*** Provided data ***

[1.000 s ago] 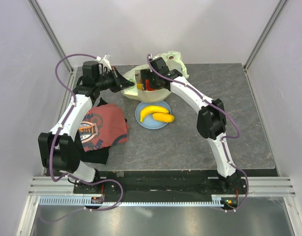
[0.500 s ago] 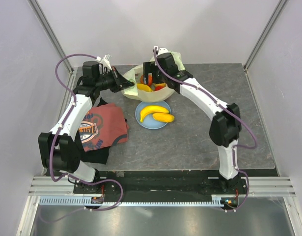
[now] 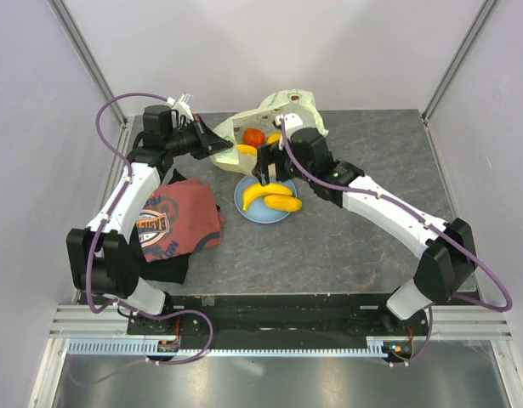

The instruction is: Place the fruits into the plastic bag

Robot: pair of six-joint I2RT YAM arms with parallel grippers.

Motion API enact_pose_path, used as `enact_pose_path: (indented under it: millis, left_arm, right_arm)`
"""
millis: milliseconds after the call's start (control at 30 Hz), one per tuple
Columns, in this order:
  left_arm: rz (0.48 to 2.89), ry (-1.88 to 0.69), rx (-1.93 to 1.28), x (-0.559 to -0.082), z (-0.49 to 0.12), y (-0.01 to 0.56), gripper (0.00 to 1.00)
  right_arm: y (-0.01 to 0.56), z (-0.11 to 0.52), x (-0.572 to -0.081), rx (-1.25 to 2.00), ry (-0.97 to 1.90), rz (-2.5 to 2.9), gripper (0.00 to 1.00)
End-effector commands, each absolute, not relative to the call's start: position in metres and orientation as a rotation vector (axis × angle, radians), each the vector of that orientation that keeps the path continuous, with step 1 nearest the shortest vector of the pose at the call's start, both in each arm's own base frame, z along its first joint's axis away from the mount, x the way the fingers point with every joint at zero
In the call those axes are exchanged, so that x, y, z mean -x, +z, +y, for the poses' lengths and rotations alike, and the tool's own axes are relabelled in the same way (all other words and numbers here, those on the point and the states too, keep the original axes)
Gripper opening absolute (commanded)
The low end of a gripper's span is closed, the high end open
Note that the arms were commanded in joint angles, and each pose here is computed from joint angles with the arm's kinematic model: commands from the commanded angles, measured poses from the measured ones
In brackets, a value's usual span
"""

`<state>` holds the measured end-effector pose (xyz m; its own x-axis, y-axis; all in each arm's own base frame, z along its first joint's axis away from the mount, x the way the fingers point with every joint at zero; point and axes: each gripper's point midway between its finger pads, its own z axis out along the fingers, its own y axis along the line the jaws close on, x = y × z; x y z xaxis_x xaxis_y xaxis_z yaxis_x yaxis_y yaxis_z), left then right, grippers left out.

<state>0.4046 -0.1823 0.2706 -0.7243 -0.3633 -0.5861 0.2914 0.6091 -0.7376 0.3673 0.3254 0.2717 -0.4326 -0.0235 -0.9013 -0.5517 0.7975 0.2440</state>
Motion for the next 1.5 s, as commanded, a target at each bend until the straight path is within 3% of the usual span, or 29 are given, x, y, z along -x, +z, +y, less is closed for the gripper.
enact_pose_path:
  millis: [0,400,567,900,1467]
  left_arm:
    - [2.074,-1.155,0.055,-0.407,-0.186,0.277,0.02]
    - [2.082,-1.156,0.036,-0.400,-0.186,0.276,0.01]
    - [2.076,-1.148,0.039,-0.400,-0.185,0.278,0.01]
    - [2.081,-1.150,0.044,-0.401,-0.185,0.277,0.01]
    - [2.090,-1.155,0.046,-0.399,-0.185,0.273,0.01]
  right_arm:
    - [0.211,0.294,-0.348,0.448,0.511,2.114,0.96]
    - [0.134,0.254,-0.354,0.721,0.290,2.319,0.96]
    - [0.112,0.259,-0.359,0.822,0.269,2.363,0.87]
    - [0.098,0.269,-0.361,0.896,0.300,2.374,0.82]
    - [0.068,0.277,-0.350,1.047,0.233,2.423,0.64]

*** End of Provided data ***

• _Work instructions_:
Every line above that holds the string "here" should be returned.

• _Result of the task_:
In the call those axes are exchanged, so that x, y, z mean -x, +z, +y, for the poses' lengths and rotations alike, and the tool's own axes are relabelled in the same way (all other words and numbers here, those on the point and the states too, keep the original axes)
Note that the arms were commanded in joint angles, and each pose here is computed from joint angles with the arm's kinematic model: commands from the commanded angles, measured poses from the measured ones

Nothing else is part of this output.